July 28, 2011 § 5 Comments
July Butterfly Update
Have you noticed the sheer numbers of our winged friends? Returning this evening from a swim at 6:45, I bumped into three Monarchs nectaring and a Red-spotted Purple (all in pristine, newly emerged condition). Early evening is an unusually late time of day for butterflies on the wing, especially when skies are slightly overcast. This, after a day of observing and shooting numerous numbers of butterflies, caterpillars and hummingbirds–and never leaving our garden. I work for a bit, but then the garden calls and I’m out the door with both video and still cameras. If this fabulously warm weather keeps up, I think we are in for another banner year with the butterflies, and skippers too.
Currently, we have 28 Monarchs, in various stages of development, residing in our kitchen, and seven Black Swallowtail caterpillars and chrysalids.
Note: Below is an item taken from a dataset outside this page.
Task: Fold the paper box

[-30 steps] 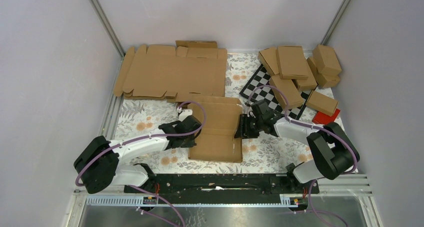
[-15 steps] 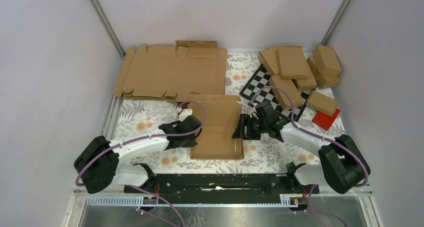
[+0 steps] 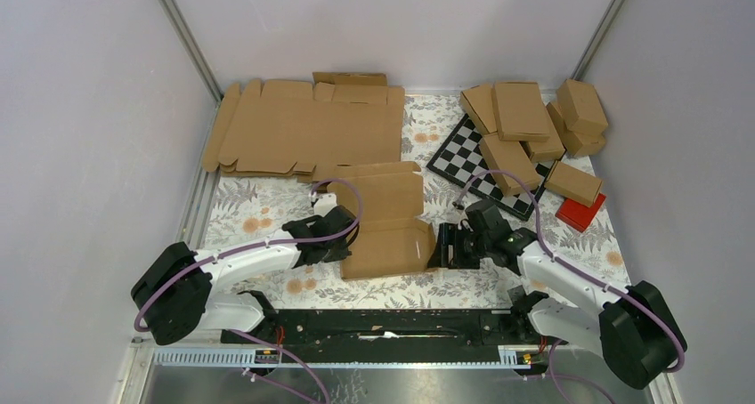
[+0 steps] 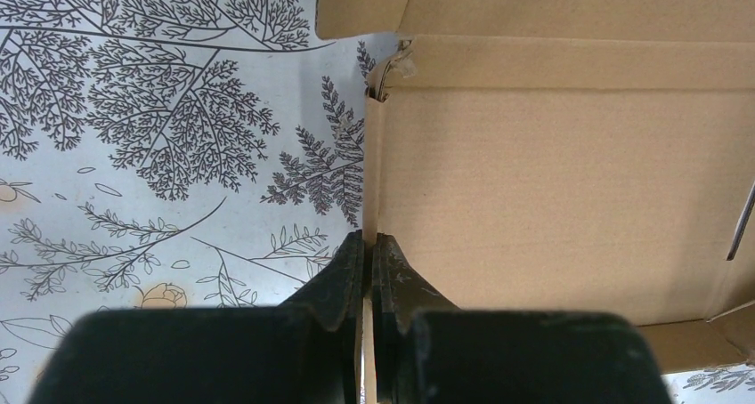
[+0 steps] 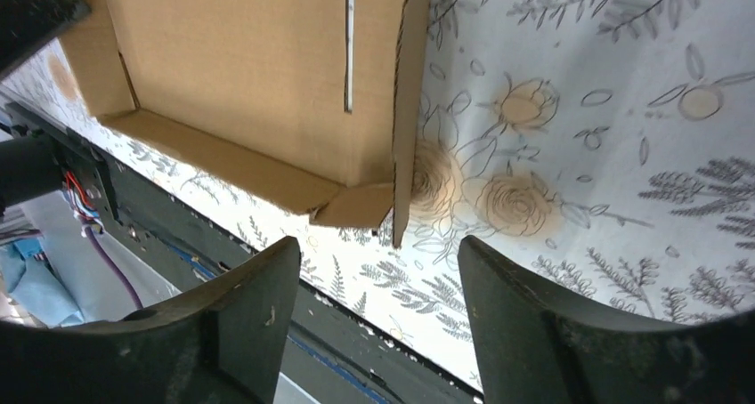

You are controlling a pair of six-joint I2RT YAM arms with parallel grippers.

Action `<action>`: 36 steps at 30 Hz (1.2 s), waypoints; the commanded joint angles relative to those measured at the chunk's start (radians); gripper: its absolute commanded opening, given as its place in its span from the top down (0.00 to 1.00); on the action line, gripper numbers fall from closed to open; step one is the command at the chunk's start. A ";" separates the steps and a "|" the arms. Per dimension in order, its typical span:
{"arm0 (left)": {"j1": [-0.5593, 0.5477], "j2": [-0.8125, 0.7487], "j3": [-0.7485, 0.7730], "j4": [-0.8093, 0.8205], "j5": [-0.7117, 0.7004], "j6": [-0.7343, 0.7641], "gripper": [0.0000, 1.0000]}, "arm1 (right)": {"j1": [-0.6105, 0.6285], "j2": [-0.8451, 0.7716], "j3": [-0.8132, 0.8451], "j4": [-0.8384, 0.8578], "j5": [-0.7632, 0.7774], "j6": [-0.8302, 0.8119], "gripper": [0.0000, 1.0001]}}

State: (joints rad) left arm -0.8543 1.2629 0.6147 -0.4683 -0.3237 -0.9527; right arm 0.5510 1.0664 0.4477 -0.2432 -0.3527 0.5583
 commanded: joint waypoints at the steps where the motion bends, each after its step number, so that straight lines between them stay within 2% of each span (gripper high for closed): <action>1: -0.001 -0.013 0.006 0.025 -0.043 -0.026 1.00 | 0.054 -0.028 -0.001 -0.058 0.041 0.006 0.31; 11: -0.002 -0.012 0.012 0.025 -0.038 -0.007 1.00 | 0.111 0.038 0.031 -0.088 0.151 0.017 0.55; 16: 0.000 -0.012 0.017 0.033 -0.029 0.014 1.00 | 0.115 0.100 0.063 -0.051 0.182 -0.001 0.54; 29: -0.001 -0.008 0.018 0.052 -0.001 0.040 1.00 | 0.139 0.280 0.163 0.058 0.126 -0.037 0.47; 36: -0.001 -0.011 0.018 0.056 0.005 0.051 1.00 | 0.139 0.255 0.149 0.119 0.086 -0.045 0.48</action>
State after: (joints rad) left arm -0.8539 1.2629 0.6147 -0.4541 -0.3260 -0.9165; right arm 0.6807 1.3468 0.5838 -0.1883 -0.2302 0.5358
Black Swallowtail Caterpillar–note the fine “girdle” spun by the pupating caterpillar. Attached to the stem by both the girdle and a silky mat in which his last proleg is hooked, the caterpillar is securely latched. The proleg becomes the cremaster during pupation.
I am often asked why I collect butterfly eggs and don’t simply leave them in the garden. Butterfly larvae have a roughly one in ten chance of survival in the wild. In our kitchen, the odds increase exponentially, with a ten in ten rate of survival. For instance, I have learned, that after observing a butterfly deposit her eggs on a host plant, to gather them up quickly. If I become distracted and wait even only an hour, they often disappear, usually having been eaten or parasitized.
More detailed information on each species will be forthcoming. Much footage to edit…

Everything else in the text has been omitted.